### Brief
Up to and including the line that contains "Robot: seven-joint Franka", write out every line of the entries exactly, beginning with the first. Omit the pictures.

### Dataset excerpts
[Start of Attachment]

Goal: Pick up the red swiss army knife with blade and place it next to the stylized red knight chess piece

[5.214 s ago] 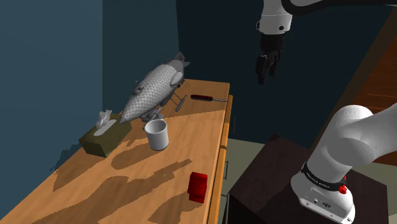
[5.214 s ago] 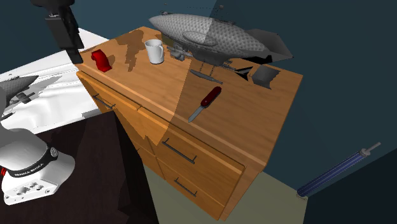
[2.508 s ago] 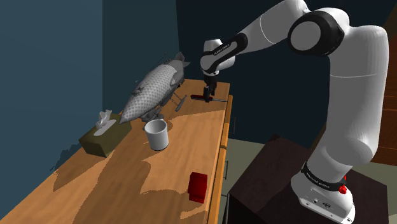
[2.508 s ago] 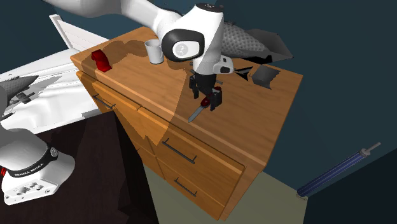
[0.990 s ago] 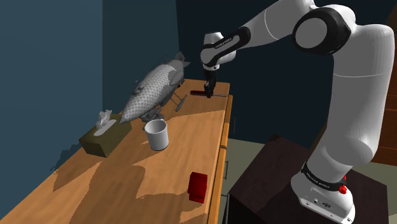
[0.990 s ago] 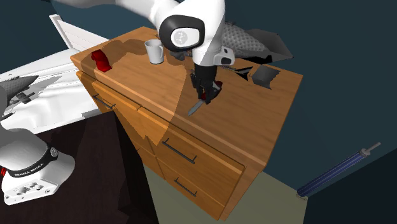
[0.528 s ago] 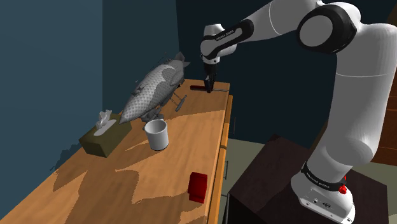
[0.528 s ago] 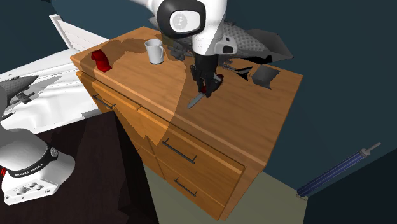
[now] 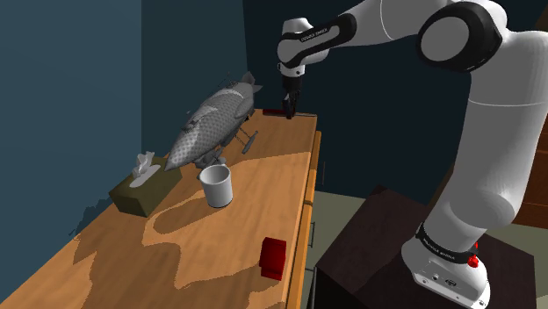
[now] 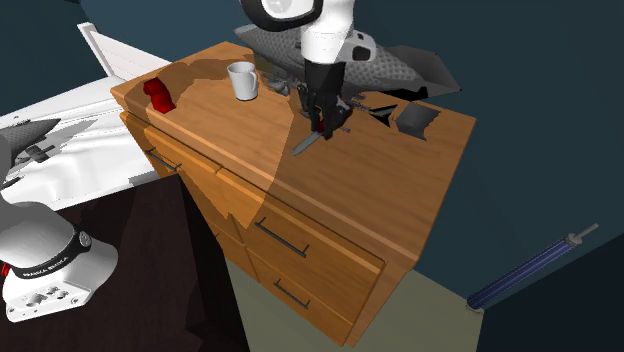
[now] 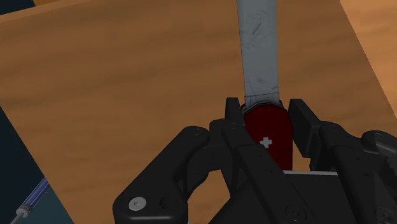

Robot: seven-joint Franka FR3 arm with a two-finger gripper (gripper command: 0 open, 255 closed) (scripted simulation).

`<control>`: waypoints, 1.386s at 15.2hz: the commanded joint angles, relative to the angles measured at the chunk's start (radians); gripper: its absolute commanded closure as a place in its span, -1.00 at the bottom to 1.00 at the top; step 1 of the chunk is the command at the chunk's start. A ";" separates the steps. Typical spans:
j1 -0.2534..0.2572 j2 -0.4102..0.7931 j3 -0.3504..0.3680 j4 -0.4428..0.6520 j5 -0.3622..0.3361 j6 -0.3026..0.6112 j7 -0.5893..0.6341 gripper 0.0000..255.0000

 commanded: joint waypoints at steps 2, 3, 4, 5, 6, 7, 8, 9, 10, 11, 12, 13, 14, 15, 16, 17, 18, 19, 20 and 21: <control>0.000 -0.006 0.000 0.033 -0.001 -0.040 0.002 1.00; 0.000 -0.009 0.000 0.044 -0.002 -0.053 0.002 1.00; 0.000 -0.011 -0.001 0.054 -0.002 -0.066 0.003 1.00; 0.000 -0.013 -0.001 0.065 -0.003 -0.078 0.003 1.00; 0.000 -0.014 -0.001 0.076 -0.003 -0.091 0.003 1.00; 0.000 -0.016 -0.001 0.088 -0.003 -0.104 0.004 1.00; 0.000 -0.017 -0.001 0.100 -0.004 -0.117 0.004 1.00; 0.000 -0.018 -0.001 0.112 -0.004 -0.130 0.004 1.00; 0.000 -0.019 -0.001 0.124 -0.004 -0.143 0.004 1.00; 0.000 -0.019 -0.001 0.124 -0.004 -0.144 0.004 1.00; 0.014 -0.038 0.006 0.099 -0.008 -0.136 0.026 1.00; 0.027 -0.056 0.013 0.074 -0.012 -0.130 0.047 1.00; 0.041 -0.073 0.021 0.051 -0.015 -0.123 0.069 1.00; 0.054 -0.089 0.030 0.030 -0.019 -0.118 0.091 1.00; 0.068 -0.104 0.038 0.010 -0.021 -0.112 0.113 1.00; 0.080 -0.119 0.047 -0.009 -0.024 -0.108 0.135 1.00; 0.093 -0.132 0.056 -0.026 -0.026 -0.103 0.157 1.00; 0.106 -0.144 0.066 -0.042 -0.028 -0.100 0.180 1.00; 0.119 -0.156 0.075 -0.057 -0.030 -0.096 0.202 1.00; 0.131 -0.166 0.085 -0.070 -0.031 -0.093 0.225 1.00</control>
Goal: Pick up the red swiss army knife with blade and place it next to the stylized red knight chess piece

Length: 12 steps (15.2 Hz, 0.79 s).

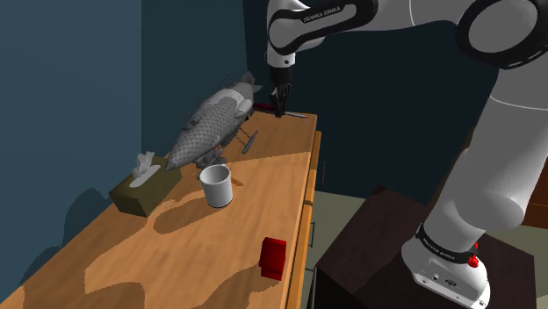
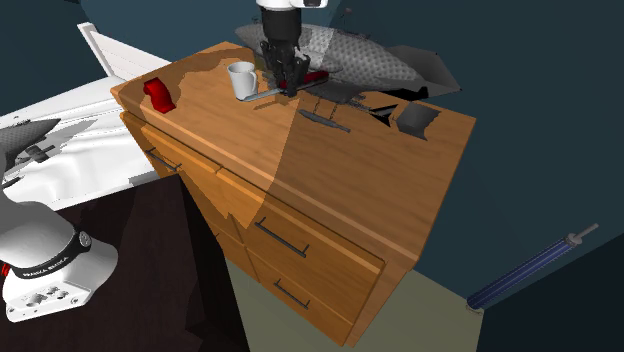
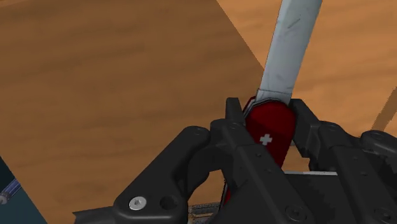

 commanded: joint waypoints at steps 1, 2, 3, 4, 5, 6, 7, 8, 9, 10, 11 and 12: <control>0.027 -0.018 0.022 -0.022 -0.002 0.006 0.048 1.00; 0.040 -0.027 0.032 -0.033 -0.003 0.008 0.070 1.00; 0.052 -0.035 0.043 -0.043 -0.004 0.011 0.093 1.00; 0.064 -0.041 0.054 -0.051 -0.004 0.013 0.116 1.00; 0.076 -0.047 0.064 -0.058 -0.005 0.014 0.139 1.00; 0.088 -0.052 0.075 -0.064 -0.005 0.016 0.162 1.00; 0.101 -0.056 0.086 -0.069 -0.006 0.017 0.185 1.00; 0.113 -0.059 0.097 -0.073 -0.006 0.018 0.208 1.00; 0.125 -0.061 0.107 -0.075 -0.006 0.018 0.232 1.00; 0.137 -0.062 0.118 -0.077 -0.006 0.019 0.255 1.00; 0.150 -0.062 0.129 -0.077 -0.007 0.019 0.278 1.00; 0.162 -0.061 0.140 -0.076 -0.007 0.019 0.301 1.00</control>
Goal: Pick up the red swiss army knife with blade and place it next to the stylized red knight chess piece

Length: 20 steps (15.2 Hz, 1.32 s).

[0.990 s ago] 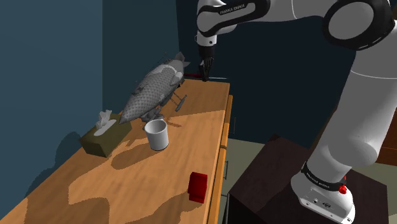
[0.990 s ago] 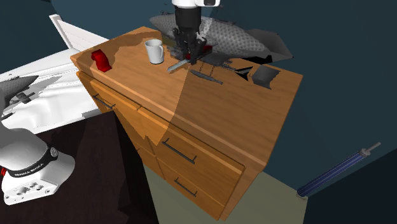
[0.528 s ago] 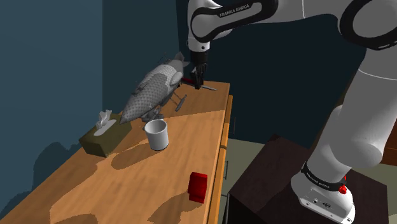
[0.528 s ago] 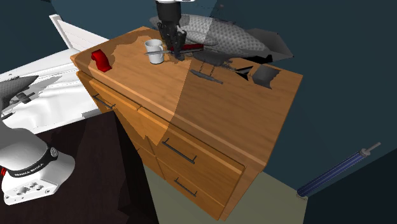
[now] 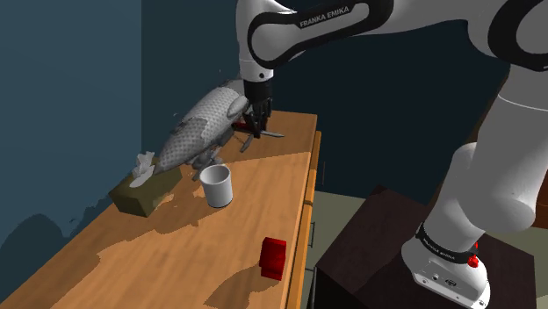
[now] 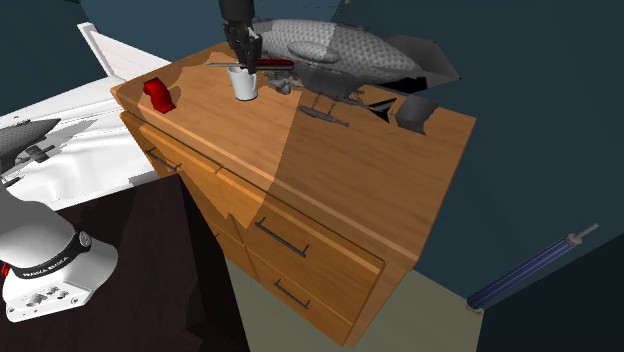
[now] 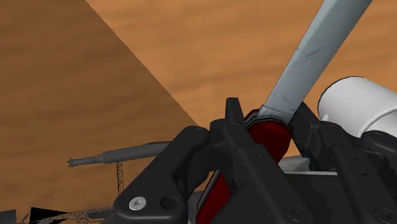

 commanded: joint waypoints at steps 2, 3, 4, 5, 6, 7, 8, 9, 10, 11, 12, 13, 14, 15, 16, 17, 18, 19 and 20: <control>0.037 0.000 0.034 0.002 0.000 0.002 0.067 1.00; 0.049 0.004 0.045 0.006 -0.001 0.001 0.090 1.00; 0.061 0.008 0.055 0.012 -0.002 0.000 0.114 1.00; 0.074 0.014 0.066 0.019 -0.003 -0.001 0.137 1.00; 0.086 0.020 0.077 0.027 -0.005 -0.002 0.161 1.00; 0.098 0.028 0.088 0.037 -0.007 -0.004 0.184 1.00; 0.111 0.037 0.098 0.047 -0.009 -0.006 0.208 1.00; 0.124 0.046 0.108 0.059 -0.011 -0.009 0.231 1.00; 0.137 0.056 0.119 0.072 -0.014 -0.011 0.255 1.00; 0.150 0.068 0.129 0.086 -0.017 -0.014 0.279 1.00; 0.163 0.080 0.138 0.102 -0.021 -0.018 0.302 1.00; 0.176 0.094 0.148 0.119 -0.025 -0.022 0.326 1.00; 0.190 0.108 0.157 0.137 -0.029 -0.026 0.349 1.00; 0.203 0.123 0.166 0.157 -0.034 -0.031 0.373 1.00; 0.217 0.140 0.175 0.178 -0.040 -0.036 0.396 1.00; 0.232 0.157 0.184 0.200 -0.045 -0.042 0.419 1.00; 0.247 0.176 0.191 0.224 -0.052 -0.049 0.442 1.00; 0.262 0.195 0.199 0.250 -0.058 -0.056 0.465 1.00; 0.278 0.215 0.206 0.278 -0.065 -0.064 0.487 1.00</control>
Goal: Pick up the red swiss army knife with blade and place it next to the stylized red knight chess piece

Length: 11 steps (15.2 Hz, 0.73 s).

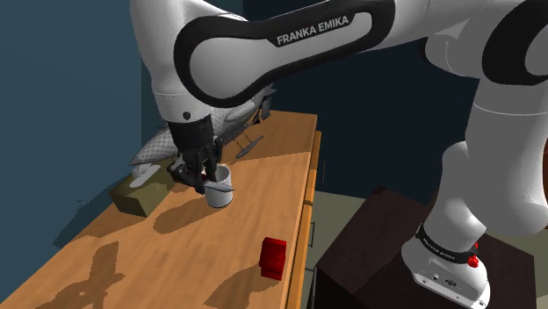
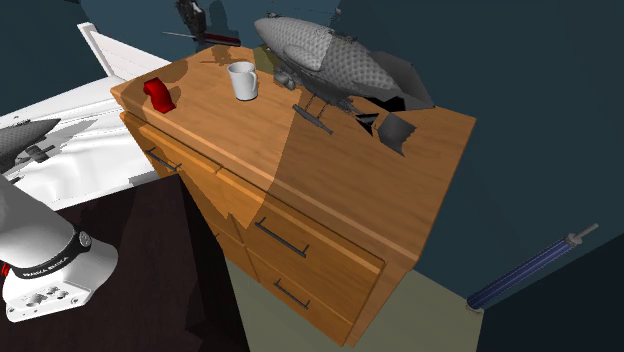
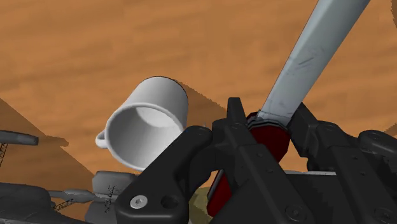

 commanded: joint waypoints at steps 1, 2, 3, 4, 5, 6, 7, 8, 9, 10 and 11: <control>0.034 0.044 0.015 0.052 -0.015 -0.010 0.050 1.00; 0.034 0.045 0.014 0.040 -0.016 0.004 0.050 1.00; 0.033 0.046 0.014 0.027 -0.016 0.017 0.050 1.00; 0.033 0.046 0.013 0.015 -0.016 0.030 0.050 1.00; 0.033 0.048 0.013 0.003 -0.017 0.043 0.051 1.00; 0.033 0.049 0.013 -0.008 -0.017 0.056 0.051 1.00; 0.032 0.051 0.013 -0.019 -0.018 0.068 0.052 1.00; 0.032 0.053 0.012 -0.030 -0.019 0.081 0.052 1.00; 0.032 0.055 0.012 -0.040 -0.020 0.094 0.053 1.00; 0.032 0.058 0.011 -0.051 -0.020 0.106 0.053 1.00; 0.032 0.060 0.011 -0.061 -0.021 0.119 0.054 1.00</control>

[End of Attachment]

### Your response
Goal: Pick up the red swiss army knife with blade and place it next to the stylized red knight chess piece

[5.214 s ago] 
[5.214 s ago] 
[2.508 s ago] 
[2.508 s ago] 
[0.990 s ago] 
[0.990 s ago] 
[0.528 s ago] 
[0.528 s ago] 
[now] 
[now] 
[now] 

Robot: seven-joint Franka FR3 arm with a two-finger gripper (gripper command: 0 open, 255 closed) (scripted simulation).

The output is finished and nothing more is needed.